Can the quality and length of life be combined?
See previous answer.
Does CUA discriminate against the disabled by assigned them a lower utility score?
Possibly. This argument was effectively used to discredit the prioritisation process adopted in the State of Oregon in the USA. Life extension for a disabled person generates fewer QALYs than for a healthy person. However this outcome can be overridden. Policy makers can assign the same utility weight to the disabled. Further, when the total range of possible benefits is considered, the potential for health improvement by the disabled is greater and the potential QALY gain is larger for disabled persons since it may be possible to cure some disabilities.
For a discussion of this issue see in particular Nord (1999) Cost Value Analysis: Making sense out of QALYs, Cambridge University Press.
Doesn’t the use of QALYs over-simplify measurement and ignore a large number of context-specific and process related factors?
Yes. QALYs measure only two dimensions of outcome; viz. quality and length of life.
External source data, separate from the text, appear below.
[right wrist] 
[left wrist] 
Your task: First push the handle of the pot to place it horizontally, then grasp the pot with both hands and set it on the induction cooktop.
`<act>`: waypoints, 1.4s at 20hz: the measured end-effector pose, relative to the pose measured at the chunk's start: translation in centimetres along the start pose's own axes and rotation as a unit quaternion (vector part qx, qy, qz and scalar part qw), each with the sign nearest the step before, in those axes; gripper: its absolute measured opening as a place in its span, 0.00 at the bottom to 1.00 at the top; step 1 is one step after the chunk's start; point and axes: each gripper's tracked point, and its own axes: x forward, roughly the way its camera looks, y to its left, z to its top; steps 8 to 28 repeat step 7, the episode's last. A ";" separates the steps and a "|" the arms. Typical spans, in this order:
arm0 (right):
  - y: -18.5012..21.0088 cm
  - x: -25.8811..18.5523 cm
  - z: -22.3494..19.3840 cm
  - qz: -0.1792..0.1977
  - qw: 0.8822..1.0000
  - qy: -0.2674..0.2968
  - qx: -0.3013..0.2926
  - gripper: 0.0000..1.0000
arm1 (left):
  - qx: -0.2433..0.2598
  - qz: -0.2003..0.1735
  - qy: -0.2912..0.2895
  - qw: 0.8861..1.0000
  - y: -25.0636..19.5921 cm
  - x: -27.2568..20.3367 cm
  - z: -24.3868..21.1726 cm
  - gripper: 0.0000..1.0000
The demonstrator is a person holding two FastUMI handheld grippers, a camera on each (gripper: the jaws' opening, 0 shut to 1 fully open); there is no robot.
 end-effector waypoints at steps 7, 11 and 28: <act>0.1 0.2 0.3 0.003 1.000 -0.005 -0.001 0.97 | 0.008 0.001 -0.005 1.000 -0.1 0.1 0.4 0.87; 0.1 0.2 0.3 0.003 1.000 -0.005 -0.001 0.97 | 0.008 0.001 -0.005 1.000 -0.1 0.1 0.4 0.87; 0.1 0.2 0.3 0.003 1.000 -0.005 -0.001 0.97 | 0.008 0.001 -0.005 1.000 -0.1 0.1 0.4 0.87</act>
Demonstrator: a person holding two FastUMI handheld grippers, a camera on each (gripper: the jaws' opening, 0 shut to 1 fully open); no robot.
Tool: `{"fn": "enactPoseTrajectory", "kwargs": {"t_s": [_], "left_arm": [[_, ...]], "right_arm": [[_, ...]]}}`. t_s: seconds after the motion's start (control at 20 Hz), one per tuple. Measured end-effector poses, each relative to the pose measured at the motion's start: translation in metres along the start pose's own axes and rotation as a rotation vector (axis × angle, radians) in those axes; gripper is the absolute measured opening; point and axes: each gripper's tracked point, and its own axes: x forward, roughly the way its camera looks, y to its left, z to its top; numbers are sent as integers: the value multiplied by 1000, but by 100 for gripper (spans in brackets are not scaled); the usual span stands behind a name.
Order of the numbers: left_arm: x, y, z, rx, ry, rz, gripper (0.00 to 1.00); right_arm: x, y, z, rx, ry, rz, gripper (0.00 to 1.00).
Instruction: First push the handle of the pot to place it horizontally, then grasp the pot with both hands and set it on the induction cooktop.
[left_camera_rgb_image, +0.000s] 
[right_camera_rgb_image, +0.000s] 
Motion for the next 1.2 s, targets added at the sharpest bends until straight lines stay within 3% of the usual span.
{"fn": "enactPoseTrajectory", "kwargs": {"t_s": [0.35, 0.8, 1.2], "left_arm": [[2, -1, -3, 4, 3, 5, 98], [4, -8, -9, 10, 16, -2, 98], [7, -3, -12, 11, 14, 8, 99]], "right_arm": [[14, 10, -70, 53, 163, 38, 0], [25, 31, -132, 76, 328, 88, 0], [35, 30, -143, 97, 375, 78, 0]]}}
However, these two dimensions are generally considered to be very important. This does not deny the importance of other process, context and equity issues the importance of which have been the subject of recent research.
Who should judge the utility scores?
There has been vigorous debate over this issue in the literature. AQoL-4D and 6D incorporates the utility values of a representative cross-section of the Australian population. In this respect AQoL-4D and 6D have adopted the common practice of using community values. AQoL-7D and 8D include patients with visual and psychiatric illnesses.
General Comment on the specificity of the former issues
The issues raised are not specific to the AQoL. They concern the use of all generic MAU instruments and, more generally, the use of any HRQoL generic or disease specific instrument and the use of any utility scoring.